Falling ill precipitated my first interaction with healthcare since I came to Kazakhstan. I’ve written before about my hesitations regarding medical facilities and knowledge in the country, and for this reason I confess to having gone to the fancy, expensive foreign clinic to be looked over. But I feel I had good cause. I learned earlier this month in a cocktail party conversation with a USAID employee that Kazakhstan, similar to the other Central Asian countries, has among the highest rates of HIV transmission in hospitals anywhere in the world. This is because of bad practices with syringes and blood. Supposedly (again, this is a ‘fact’ coming from a casual conversation, but with a professional in the field) only 50% of blood slated for transfusion is screened for blood-borne diseases.

I was prescribed my medications without any jabs or transfusions, so I’ve avoided the major risks of my hospital visit. However, the facts above, in conjunction with some other statistics I’ve learned from various sources and conversations over the last few weeks (and not all independently verified, by the way), have served as a wake up call for me about: first, the gap between Almaty and Astana and the rest of Kazakhstan; and 2, the unseen problems challenging even the ‘developed’ parts of Central Asia.

The other statistics I heard were:

  1. Kazakhstan has the third highest young adult suicide rates in the world, behind only Russia and Belarus, and, according to Wikipedia, as of 2010 (although some figures are older) had the fourth highest absolute suicide rate in the world, trailing Lithuania, South Korea and Guyana.
  2. Supposedly heroin is cheaper per dose than a new syringe in Central Asia, leading to lots of shared needle use in among drug addicts. This explains the fact that…
  3. Kazakhstan, along with its regional neighbors, is one of the few places in the world in which the HIV/AIDS infection rate is still growing, and in fact has one of the fastest growing HIV populations in the world. This superlative is mitigated somewhat by the fact that the infected population is relatively low to begin with (a fast rate of expansion is easier: 75% growth in a population of 4 is only 3 new cases; the same rate in a population of 160 requires 120 new infections), but is shocking nonetheless.

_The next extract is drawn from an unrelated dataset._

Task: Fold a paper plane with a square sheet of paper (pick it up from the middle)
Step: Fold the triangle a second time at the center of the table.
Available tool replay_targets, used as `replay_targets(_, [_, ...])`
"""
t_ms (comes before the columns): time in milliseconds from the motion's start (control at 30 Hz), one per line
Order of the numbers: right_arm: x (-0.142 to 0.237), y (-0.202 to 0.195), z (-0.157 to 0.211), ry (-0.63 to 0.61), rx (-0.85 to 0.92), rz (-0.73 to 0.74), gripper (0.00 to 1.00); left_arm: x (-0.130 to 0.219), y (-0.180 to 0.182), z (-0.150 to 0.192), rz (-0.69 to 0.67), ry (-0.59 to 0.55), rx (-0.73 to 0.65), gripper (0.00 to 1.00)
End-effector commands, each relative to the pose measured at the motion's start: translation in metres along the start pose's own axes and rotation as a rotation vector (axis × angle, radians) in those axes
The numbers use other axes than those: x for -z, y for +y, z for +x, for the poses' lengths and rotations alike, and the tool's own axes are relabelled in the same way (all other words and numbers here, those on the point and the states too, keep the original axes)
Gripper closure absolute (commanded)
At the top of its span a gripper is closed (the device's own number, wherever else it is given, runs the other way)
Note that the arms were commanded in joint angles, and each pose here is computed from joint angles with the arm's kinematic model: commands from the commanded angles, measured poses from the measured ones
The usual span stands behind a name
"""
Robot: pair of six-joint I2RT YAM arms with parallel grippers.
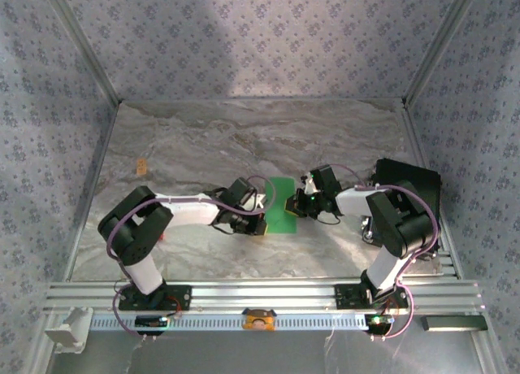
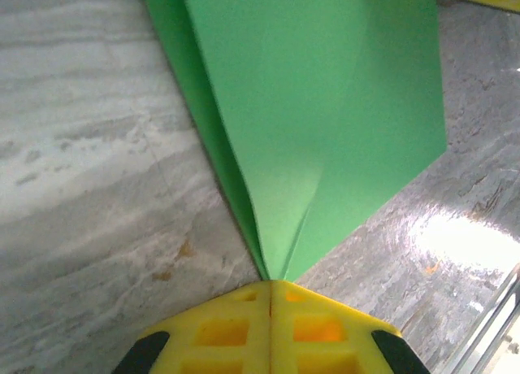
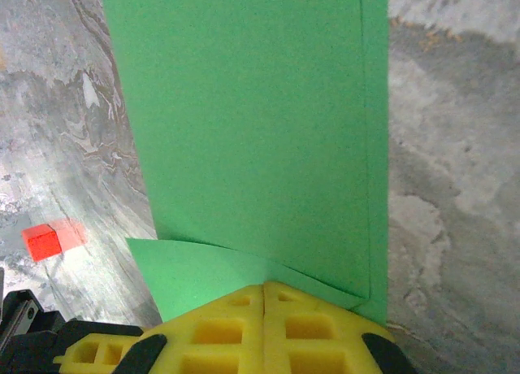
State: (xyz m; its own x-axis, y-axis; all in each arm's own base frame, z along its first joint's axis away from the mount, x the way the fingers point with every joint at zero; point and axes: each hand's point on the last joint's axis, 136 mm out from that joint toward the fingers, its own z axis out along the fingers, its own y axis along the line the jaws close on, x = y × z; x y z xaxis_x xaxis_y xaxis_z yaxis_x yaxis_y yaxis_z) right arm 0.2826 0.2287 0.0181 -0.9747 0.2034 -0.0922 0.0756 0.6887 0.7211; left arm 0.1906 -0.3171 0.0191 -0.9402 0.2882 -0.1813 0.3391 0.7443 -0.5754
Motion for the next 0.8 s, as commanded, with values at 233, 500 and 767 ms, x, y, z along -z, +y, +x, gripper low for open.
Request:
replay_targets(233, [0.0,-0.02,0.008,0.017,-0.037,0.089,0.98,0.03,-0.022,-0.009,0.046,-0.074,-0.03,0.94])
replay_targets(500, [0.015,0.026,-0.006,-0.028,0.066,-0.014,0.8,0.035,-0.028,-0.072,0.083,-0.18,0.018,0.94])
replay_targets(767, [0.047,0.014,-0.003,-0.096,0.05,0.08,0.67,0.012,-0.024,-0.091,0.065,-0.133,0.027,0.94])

I am shocked because these statistics do not resonate with the city and country as I’ve experienced it, which appear to be on the up and up even outside of Central Almaty. What the facts tell me, though, is that I’ve been somewhat complacent in my explorations and adventures. I’ve become very comfortable in Almaty, and I take for granted the creature comforts that this city – which I heard a US Foreign Service type refer to as “the best kept secret” – offers to foreigners with disposable income. But it comes as no great revelation that expats, including myself, mistake the city’s superficial and cosmetic accomplishments for real improvements in quality of life and social welfare. While they were still in Kazakhstan, the Peace Corps folks liked to tell Fulbright grantees living large in Almaty like myself that we didn’t know or hadn’t really experienced Kazakhstan. This is preposterous on one level because, well, if I’m not in Kazakhstan, then I don’t know where I am; but on another level, I am sympathetic with their frustration at people confusing the part for the whole, and perhaps misjudging the part at that. Even after the better part of a year here, it is very hard for me to say what is going on here, where the country is going, how people feel about their circumstances, etc.

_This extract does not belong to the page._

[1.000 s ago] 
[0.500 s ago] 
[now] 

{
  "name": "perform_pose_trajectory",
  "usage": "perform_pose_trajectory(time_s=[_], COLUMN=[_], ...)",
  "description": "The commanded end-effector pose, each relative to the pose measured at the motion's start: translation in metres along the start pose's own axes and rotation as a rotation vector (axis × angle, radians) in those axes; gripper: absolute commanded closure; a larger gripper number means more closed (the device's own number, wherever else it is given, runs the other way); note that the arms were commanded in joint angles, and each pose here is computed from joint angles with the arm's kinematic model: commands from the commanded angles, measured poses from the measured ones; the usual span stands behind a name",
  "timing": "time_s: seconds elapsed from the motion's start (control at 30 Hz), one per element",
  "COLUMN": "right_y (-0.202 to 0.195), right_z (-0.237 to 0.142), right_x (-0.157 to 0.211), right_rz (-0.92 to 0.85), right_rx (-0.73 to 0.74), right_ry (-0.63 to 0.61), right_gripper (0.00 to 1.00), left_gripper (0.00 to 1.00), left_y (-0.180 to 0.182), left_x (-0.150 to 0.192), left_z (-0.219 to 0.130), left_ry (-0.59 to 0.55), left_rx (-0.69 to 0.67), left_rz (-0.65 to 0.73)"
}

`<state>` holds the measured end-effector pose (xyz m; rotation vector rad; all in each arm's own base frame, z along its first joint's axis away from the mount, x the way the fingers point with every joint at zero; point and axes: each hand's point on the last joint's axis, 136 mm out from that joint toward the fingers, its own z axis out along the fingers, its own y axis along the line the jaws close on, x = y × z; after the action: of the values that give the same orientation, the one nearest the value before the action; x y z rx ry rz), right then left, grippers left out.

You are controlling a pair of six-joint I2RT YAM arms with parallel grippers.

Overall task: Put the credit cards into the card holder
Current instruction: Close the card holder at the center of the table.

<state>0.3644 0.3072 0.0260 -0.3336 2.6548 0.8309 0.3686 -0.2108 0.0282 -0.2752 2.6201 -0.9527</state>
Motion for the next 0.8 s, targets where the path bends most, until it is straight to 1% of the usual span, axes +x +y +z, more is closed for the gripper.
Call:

It is unlikely that, in my last month in the country, I’m going to strap on my hiking boots and set out for the “real Kazakhstan” (perhaps an imaginary analog to Sarah Palin’s “real America,” but you get the idea). I say “unlikely” not because it would be hard, but because I really have come to appreciate my creature comforts, and I don’t want to set off on an expedition in the summer heat. Instead, I am taking comfort in the idea that I’ll be back after my Fulbright research is over. That I raise these (and many other) doubts about my experience now means that I have questions to answer in the future.

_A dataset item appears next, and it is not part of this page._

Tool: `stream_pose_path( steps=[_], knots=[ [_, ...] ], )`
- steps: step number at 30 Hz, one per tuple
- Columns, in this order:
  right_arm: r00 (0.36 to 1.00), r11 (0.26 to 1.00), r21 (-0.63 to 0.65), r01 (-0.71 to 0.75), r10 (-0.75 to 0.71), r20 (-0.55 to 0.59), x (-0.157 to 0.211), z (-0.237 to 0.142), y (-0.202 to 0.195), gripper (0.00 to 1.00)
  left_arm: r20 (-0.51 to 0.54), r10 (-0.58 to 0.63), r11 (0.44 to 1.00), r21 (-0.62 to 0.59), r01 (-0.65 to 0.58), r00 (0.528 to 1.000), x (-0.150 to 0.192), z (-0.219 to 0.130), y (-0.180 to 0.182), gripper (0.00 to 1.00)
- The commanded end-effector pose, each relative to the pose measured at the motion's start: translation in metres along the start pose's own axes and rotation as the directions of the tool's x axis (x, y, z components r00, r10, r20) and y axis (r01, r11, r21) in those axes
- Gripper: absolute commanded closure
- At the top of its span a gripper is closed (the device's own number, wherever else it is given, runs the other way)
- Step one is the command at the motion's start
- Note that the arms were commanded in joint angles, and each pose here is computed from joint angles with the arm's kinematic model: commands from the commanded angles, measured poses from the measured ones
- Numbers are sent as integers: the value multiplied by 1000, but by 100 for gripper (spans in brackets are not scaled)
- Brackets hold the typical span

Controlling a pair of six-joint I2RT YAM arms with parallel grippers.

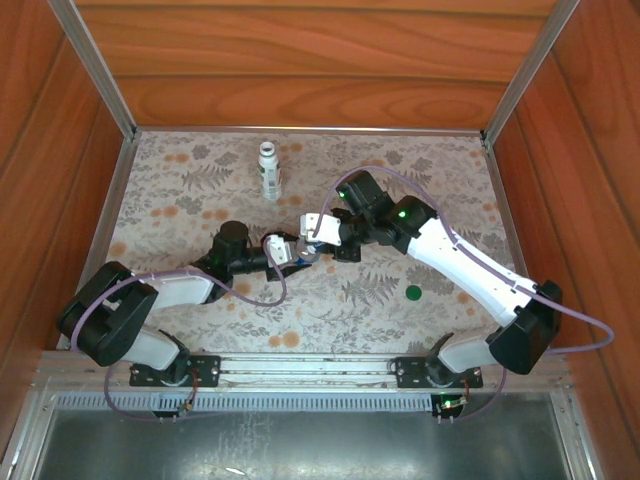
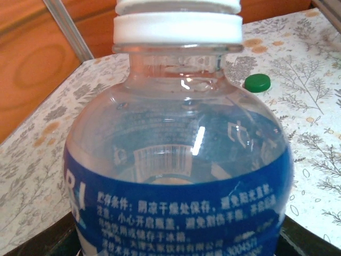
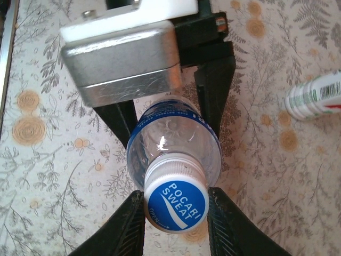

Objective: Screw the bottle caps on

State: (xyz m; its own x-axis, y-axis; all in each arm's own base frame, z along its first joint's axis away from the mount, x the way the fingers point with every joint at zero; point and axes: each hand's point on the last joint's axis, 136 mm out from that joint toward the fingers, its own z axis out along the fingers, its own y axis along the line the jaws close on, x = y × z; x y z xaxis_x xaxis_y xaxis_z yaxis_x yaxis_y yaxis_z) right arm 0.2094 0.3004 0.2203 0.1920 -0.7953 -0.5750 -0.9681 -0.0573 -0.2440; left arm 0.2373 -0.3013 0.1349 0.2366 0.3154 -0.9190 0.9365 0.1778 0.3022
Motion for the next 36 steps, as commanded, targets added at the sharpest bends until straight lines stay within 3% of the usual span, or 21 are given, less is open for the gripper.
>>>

Although I’m supposed to be focused on Central Asia these days, China just won’t leave me alone. A while back I was in contact with friends who work as producers for the US public radio show This American Life; they asked for leads on interesting Americans living in China. While they didn’t end up using material from any of the folks to whom I introduced them, they did produce a really good hour of reporting about the expatriate experience in China. Everyone should be able to stream the show here. I also get thanked at the end, which is exciting and, let’s face it, the real reason I’m posting about this. That’s a joke.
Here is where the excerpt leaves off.